Planning the first and last row: how to avoid sliver cuts

10 July 2026

The first row's width decides the last row's width; they are one decision, not two. Divide the room width by the board width, look at the remainder, and split it so both edge rows stay healthy. Do this before laying board one, because by the time the problem is visible, the whole floor is between you and the fix.

The arithmetic

  1. Measure the room width (the direction across the boards), subtract both expansion gaps.
  2. Divide by the board width. The whole number is your full rows; the remainder is what's left for the last row.
  3. If the remainder is comfortable (more than ⅓ of a board): lay the first row full, last row takes the remainder. Done.
  4. If the remainder is a sliver (less than about 50 to 100 mm): rip the first row down so the leftover moves into it. Split the remainder plus one board width across the two edge rows, ideally equally, so the room reads symmetric.

Example: room 3.42 m, gaps 2 × 10 mm → 3.40 m laying width. Boards 192 mm wide: 3400 ÷ 192 = 17 rows + 136 mm remainder. 136 mm is legal but mean. Better: 17 full rows is 3264 mm, remainder plus one board = 328 mm; rip first and last rows to 164 mm each. Symmetric, solid, and no sliver against either wall.

Why slivers actually fail

  • Mechanically: ripping a board removes the locking profile on one edge; a 30 mm strip is held by almost nothing and flexes underfoot until it creaks or snaps.
  • Visually: a skinny strip along a wall reads as a measuring mistake, because it is one. Worse when the wall is slightly out of true, since a 30 mm strip makes a 5 mm taper obvious; a 160 mm strip absorbs it.
  • At doorways: edge rows land in traffic. This is where sliver rows break first.

If you're reading this after laying, with the floor down and a 40 mm gap left, the recovery options are in the last row is too thin.

Walls that aren't straight

Measure the room width at both ends (and the middle, in old houses). If they differ by more than a few millimetres, the first row must be tapered, scribed to the wall, so every later row runs straight. The taper hides under the skirting; the alternative, a tapered last row in full view, advertises it. The measuring guide covers how to check.

This is a solved problem, so let arithmetic do it

Every rule above is arithmetic on the room width, board width, gap and minimum widths. It's exactly what the designer computes when it lays out a room, including the ugly cases (L-shapes where two zones want different splits, obstacles that interrupt rows, patterns whose stagger interacts with the starters). The layout preview shows the first and last row widths before you buy a board, which turns this whole guide into a checkbox.

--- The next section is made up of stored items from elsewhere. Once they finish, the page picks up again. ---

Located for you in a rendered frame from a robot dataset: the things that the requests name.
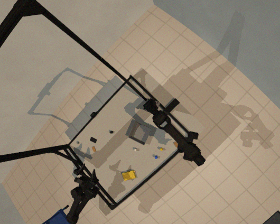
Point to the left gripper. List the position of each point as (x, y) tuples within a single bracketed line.
[(192, 135)]

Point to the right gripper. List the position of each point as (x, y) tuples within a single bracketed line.
[(93, 180)]

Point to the yellow sponge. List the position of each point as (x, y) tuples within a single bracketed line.
[(129, 175)]

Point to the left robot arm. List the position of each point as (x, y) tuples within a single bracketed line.
[(159, 117)]

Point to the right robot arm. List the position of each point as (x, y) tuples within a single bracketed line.
[(79, 196)]

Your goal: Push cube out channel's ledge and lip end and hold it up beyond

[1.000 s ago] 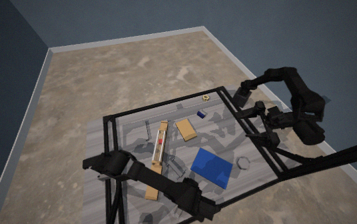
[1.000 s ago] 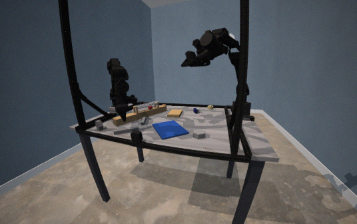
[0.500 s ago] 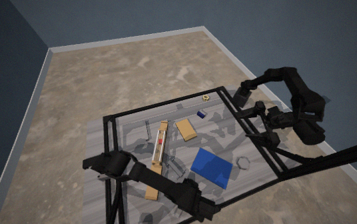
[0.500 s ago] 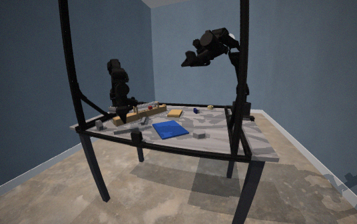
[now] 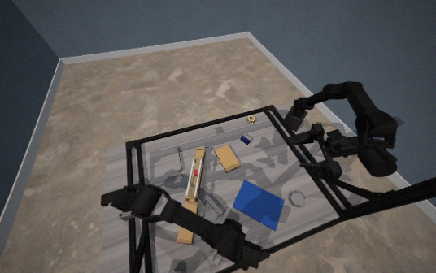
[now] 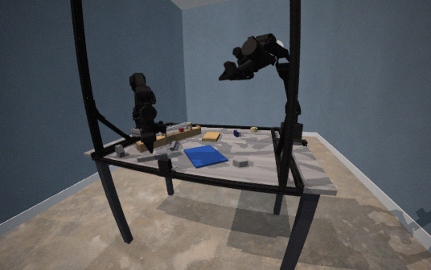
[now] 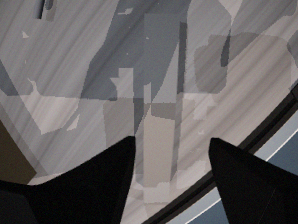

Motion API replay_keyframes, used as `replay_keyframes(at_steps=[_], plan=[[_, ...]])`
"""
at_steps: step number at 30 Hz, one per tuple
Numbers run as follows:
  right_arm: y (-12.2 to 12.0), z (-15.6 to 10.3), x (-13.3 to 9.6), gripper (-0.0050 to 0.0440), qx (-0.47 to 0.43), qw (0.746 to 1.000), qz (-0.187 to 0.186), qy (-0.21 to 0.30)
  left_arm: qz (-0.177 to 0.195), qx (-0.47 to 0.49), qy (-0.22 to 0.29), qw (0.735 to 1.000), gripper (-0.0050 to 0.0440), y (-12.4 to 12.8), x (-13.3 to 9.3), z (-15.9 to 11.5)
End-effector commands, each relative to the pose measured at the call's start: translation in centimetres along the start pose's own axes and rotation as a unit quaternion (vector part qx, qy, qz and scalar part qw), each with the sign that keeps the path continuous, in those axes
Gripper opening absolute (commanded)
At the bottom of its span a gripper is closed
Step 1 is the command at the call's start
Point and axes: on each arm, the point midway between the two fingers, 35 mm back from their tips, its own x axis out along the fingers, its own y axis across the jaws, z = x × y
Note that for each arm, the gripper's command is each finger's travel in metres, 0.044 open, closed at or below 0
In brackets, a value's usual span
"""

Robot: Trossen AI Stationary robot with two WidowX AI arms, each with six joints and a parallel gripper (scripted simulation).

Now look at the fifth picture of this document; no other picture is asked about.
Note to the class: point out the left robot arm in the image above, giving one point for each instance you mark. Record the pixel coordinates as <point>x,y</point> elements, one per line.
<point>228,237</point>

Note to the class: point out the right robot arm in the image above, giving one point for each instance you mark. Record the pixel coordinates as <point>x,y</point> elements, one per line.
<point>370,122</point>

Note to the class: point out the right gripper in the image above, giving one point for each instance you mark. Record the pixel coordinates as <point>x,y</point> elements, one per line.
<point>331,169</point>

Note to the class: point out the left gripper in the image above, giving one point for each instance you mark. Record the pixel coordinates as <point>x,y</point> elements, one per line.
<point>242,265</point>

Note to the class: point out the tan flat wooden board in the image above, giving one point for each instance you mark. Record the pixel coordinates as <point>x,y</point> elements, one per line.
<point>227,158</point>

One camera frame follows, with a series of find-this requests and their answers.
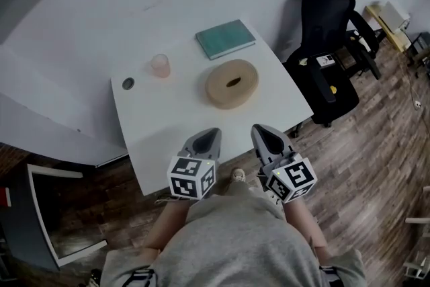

Frequently asked questions

How wide should the first row of laminate be?
Wide enough that the LAST row ends up at least a third of a board wide (many manufacturers say minimum 50 mm; 100 mm looks better). Work it out before laying: divide the room width by the board width and split the remainder across the first and last rows.
Why is a thin last row a problem?
Narrow rips are fragile: the click profile is cut away on one side, they can snap while fitting, they look wrong against the wall, and along a doorway they take traffic. Below about 50 mm most manufacturers consider them an installation fault.
Do you have to cut the first row of laminate?
Usually yes, and often twice over: rip it if the arithmetic below says so, and many fitters also trim off the tongue for a cleaner wall edge. An uncut first row is only right when the room width happens to divide evenly.